The state says it needs the new facility to comply with the 2016 settlement of a decades-old lawsuit challenging the constitutionality of health care in Baltimore jails. The lawsuit is ongoing, and the corrections department has yet to come into full compliance with any of the nine provisions of that agreement.
And yet, the civil rights groups suing the city over those conditions questioned whether a new building was going to address the challenges that have led the state to be off track with the terms of the settlement.
The state’s shortcomings in medical and mental health care, they contend, have less to do with physical limitations of the buildings and more to do with the complexities of running a health care system. Meanwhile, the number of beds proposed for the jail has been scaled down due to cost: 1,462 beds to 854.
The downsizing comes as Baltimore’s jail system is already bursting at the seams. Its facilities have been nearly at the system’s 959-bed capacity over the last several months, according to census numbers provided by civil rights groups. The population has hovered between 800 and 900 people. A recent estimate was 884 people, or 92% full.
David Fathi, director of the ACLU’s National Prison Project and a plaintiff in the health care lawsuit, called the Baltimore jail system a “train wreck of dysfunction.”
“Building a new building is not going to fix all of the problems, by any means,” he said.
Fathi’s team has toured the facilities and noted the dire conditions of the buildings. The Baltimore Central Booking and Intake Center and the accompanying detention complexes that currently make up the jail system, he said, also lack dedicated work spaces for certain nursing units, and there isn’t adequate space for mental health treatment, among other issues.

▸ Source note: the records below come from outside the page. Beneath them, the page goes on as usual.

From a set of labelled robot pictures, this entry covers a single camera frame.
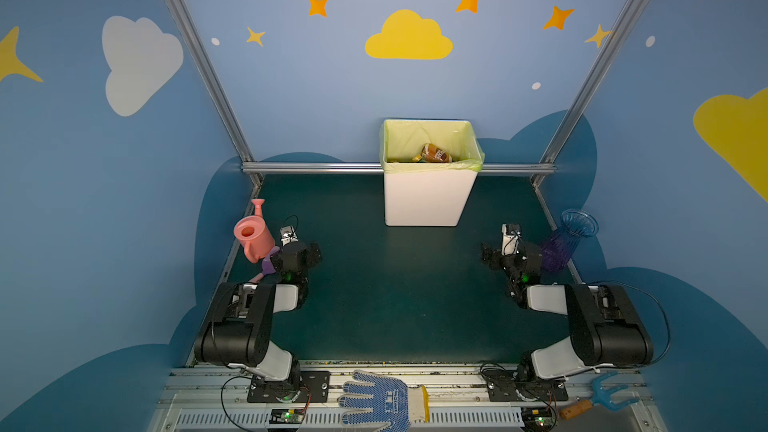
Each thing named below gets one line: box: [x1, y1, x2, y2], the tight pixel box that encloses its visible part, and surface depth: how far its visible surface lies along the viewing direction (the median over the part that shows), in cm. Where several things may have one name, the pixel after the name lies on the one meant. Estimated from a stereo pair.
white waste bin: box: [384, 171, 479, 227], surface depth 95 cm
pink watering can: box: [233, 198, 275, 263], surface depth 93 cm
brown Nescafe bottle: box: [420, 143, 452, 163], surface depth 100 cm
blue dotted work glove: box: [338, 370, 430, 432], surface depth 73 cm
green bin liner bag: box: [380, 119, 485, 173], surface depth 100 cm
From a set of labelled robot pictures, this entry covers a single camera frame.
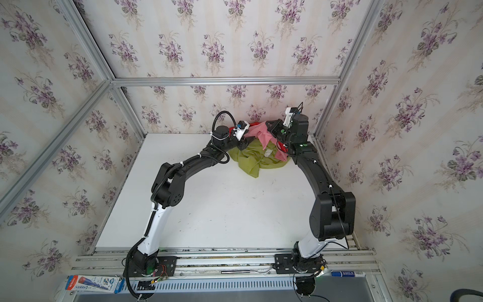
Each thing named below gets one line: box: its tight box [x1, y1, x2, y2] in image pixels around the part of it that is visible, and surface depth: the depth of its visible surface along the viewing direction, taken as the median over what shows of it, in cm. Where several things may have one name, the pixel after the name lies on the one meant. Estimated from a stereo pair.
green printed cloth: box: [227, 137, 291, 179], surface depth 104 cm
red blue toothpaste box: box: [65, 274, 126, 294], surface depth 70 cm
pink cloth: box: [244, 120, 289, 162], surface depth 85 cm
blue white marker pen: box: [330, 269, 367, 278], surface depth 72 cm
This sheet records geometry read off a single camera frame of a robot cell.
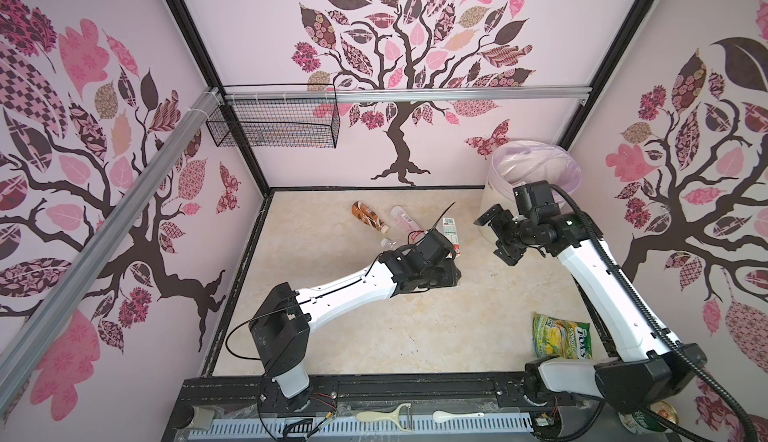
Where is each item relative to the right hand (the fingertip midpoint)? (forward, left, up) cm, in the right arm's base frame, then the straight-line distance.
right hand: (482, 229), depth 75 cm
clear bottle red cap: (+20, +19, -21) cm, 35 cm away
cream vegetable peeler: (-37, +30, -27) cm, 55 cm away
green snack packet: (-20, -24, -23) cm, 39 cm away
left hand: (-9, +7, -10) cm, 15 cm away
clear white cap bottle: (+13, +25, -24) cm, 37 cm away
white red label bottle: (+3, +8, -4) cm, 9 cm away
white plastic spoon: (-37, +11, -26) cm, 47 cm away
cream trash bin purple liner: (+33, -21, -7) cm, 40 cm away
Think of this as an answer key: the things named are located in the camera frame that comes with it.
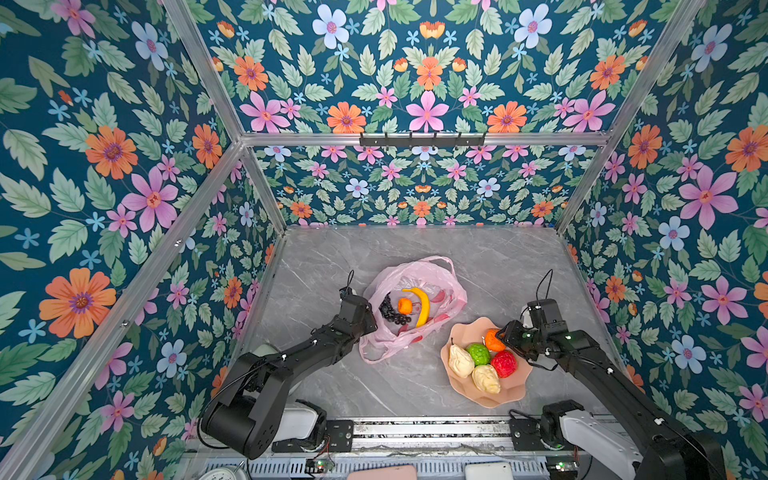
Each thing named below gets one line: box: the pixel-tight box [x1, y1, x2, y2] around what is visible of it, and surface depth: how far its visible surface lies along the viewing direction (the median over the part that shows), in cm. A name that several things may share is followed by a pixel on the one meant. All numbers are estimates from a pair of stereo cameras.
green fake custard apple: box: [466, 343, 491, 366], surface depth 83 cm
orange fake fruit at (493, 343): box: [485, 328, 506, 352], surface depth 85 cm
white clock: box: [198, 468, 248, 480], surface depth 67 cm
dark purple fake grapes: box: [378, 292, 412, 325], surface depth 95 cm
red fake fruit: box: [491, 350, 518, 379], surface depth 80 cm
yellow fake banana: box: [402, 287, 431, 328], surface depth 97 cm
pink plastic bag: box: [359, 256, 468, 364], surface depth 92 cm
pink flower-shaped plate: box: [441, 317, 533, 409], surface depth 81 cm
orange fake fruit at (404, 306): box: [397, 298, 412, 315], surface depth 95 cm
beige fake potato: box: [472, 364, 501, 394], surface depth 79 cm
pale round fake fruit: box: [448, 344, 475, 379], surface depth 80 cm
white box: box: [465, 462, 513, 480], surface depth 69 cm

In 2022, Fathi’s National Prison Project revealed in a report that the jail was so overcrowded that men were sleeping on plastic “boats” in the gymnasium.
There is also the looming question of who will work in the facility. The state corrections department is facing a severe staffing shortage of correctional officers, and its current private medical provider has been tied to a controversial bankruptcy case that could threaten the viability of the company.
While Fathi didn’t argue that the facilities needed improvements, he pointed out that the corrections department’s stance in Annapolis — that it needed the new jail to comply with the terms of the health care lawsuit settlement — contradicted its posture in dozens of Baltimore courtroom hearings.